WILSON SIMONAL
A VIDA É SÓ PRA CANTAR, A VIDA É SÓ...




por Roberto Iwai

Muitos conhecem Wilson Simonal como o criador da pilantragem, do jeito inédito que o brasileiro tratava o jazz, o soul e o samba nos anos 60. Invadindo ainda território da Jovem Guarda e fazendo da MPB festa certeira onde até na bossa nova que interpretava o banquinho não tinha vez, Simonal teve várias alcunhas sem detrimento a nenhuma. Até 1970, esse gênio da comunicação musical reinava absoluto sobre tudo o que se supunha dizer em relação a balanço e remelexo.

Mas em 1977 Wilson Simonal ultrapassou todas as barreiras do que se conhecia, ou até então, se ouvia dizer sobre o samba e seus agregados. O disco A Vida é Só Pra Cantar foi lançado já por o artista com sua carreira em frangalhos, e apostava na regravação de hits em forma de medleys, e algumas canções inéditas.

Tal fórmula que geralmente nunca surge com nada de interessante em comparação às originais saem totalmente das vias de regra nas novas versões que Simonal trazia. Escudado pelo Originais do Samba, A Vida é Só Pra Cantar transmuta o estilo de Simonal em patamares agradáveis. E deu tudo de si.

A música "Homenagem Rubro-Negra (Joga Corinthians)" abre o disco versando sobre o conhecido time de futebol nos versos de Jorge Ben, em um samba-rock gordo, sacolejante e com uma bonita orquestração torta no início da faixa. Mas tudo é aperitivo para o rumo que o disco toma, partindo da faixa seguinte, o medley de "Sá Marina/Na Galha do Cajueiro/Vesti Azul/Mamãe Passou Açucar Em Mim".

Uma impressionante introdução com uma guitarra estridente e aquele clima conhecido de improviso que Wilson Simonal proporciona. As seis cordas continuam dando o tom durante todo o restante da faixa, berrando, desaguando em improvisos e fazendo bom uso do wah-wah, tendo forças para transformar até a melancólica e saudosa "Sá Marina" em um festeiro sem fim.

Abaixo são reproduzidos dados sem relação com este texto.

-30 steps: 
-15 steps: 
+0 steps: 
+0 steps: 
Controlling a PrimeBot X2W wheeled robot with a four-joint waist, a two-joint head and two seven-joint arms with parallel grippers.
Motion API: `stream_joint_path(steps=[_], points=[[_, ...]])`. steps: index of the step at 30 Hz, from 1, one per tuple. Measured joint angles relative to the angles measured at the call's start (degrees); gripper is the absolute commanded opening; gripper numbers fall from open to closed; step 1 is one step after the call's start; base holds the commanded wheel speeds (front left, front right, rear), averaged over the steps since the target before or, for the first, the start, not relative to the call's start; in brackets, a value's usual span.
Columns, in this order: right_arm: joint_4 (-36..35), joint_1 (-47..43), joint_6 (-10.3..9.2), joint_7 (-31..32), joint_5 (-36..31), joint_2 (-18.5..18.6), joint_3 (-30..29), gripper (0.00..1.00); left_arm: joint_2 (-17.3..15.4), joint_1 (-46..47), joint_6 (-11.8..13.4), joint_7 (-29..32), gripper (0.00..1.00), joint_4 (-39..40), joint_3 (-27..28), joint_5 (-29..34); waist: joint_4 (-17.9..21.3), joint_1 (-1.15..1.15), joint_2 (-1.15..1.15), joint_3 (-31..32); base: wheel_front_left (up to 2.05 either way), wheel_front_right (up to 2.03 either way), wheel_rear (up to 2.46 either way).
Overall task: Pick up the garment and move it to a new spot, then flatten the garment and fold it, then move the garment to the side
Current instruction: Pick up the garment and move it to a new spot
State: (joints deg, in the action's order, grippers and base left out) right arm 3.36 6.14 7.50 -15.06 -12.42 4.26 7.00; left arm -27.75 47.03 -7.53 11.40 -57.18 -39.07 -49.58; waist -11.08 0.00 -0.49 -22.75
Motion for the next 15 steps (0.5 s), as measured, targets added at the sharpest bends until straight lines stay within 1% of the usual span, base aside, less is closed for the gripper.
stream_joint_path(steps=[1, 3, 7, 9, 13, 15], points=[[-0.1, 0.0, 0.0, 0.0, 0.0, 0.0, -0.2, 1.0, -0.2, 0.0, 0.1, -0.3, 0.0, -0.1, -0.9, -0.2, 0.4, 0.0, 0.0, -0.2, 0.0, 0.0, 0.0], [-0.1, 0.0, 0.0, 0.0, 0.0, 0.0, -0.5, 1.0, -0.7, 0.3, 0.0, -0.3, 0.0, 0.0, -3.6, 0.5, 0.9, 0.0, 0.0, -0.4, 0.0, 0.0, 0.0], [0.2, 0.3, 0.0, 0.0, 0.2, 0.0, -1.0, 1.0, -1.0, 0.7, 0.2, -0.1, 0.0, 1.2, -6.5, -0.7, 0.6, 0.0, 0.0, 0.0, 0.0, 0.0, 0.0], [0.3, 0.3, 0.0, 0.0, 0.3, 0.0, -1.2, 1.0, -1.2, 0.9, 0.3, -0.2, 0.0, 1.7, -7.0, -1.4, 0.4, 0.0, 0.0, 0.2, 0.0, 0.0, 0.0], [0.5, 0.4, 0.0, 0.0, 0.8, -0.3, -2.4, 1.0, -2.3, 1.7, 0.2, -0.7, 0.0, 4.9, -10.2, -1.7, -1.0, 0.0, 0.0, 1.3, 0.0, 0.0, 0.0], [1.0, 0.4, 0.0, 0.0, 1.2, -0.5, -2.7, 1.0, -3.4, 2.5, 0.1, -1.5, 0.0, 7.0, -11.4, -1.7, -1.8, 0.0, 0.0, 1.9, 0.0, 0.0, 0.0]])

O clima de improviso, de camaradagem e amizade - as interlocuções tradicionais que Simonal faz um seus discos estão presentes aqui também - continuam no outro medley, "The Banana Boat Song/Nanã/Tributo a Martin Kuther King", apanhando outros clássicos do início de carreira de Wilson Simonal. Mais uma vez a melancolia é deixada de lado, e transmuta "Nanã" em um balanço de classe.

A guitarra sempre retorna e revolta nos meios dos compassos de samba, como em "Meu Ofício é Cantar" e "A Volta do Samba, Lê, Lê". Simonal se faz presente e envolvido na sonoridade como nunca e integralmente, fazendo constantemente as canções rumarem para um balanço apenas por onomatopéias ou a simpatia com timing que lhe é natural.

O exemplo mais perfeito da temática do disco é a versão e faixa-título "A Vida é Só Pra Cantar". É inteiramente um balanço irresistível, com mais uma vez a guitarra abusando de estridentes e magníficos wah-wah's e similares. O disco ainda prossegue com uma linda canção gospel, "Queremos Deus", e finaliza com o samba-rock amoroso "Bia", e a ecológica "E Viva a Planta".

Em A Vida é Só Pra Cantar Wilson Simonal cria um samba-rock amalucado, onde guitarras berram por ele, e ele justamente canta. E onde cantar, nada nunca será a mesma coisa. Total calor humano que desafia os sentidos sinestésicos de que um ser humano como Simonal é capaz.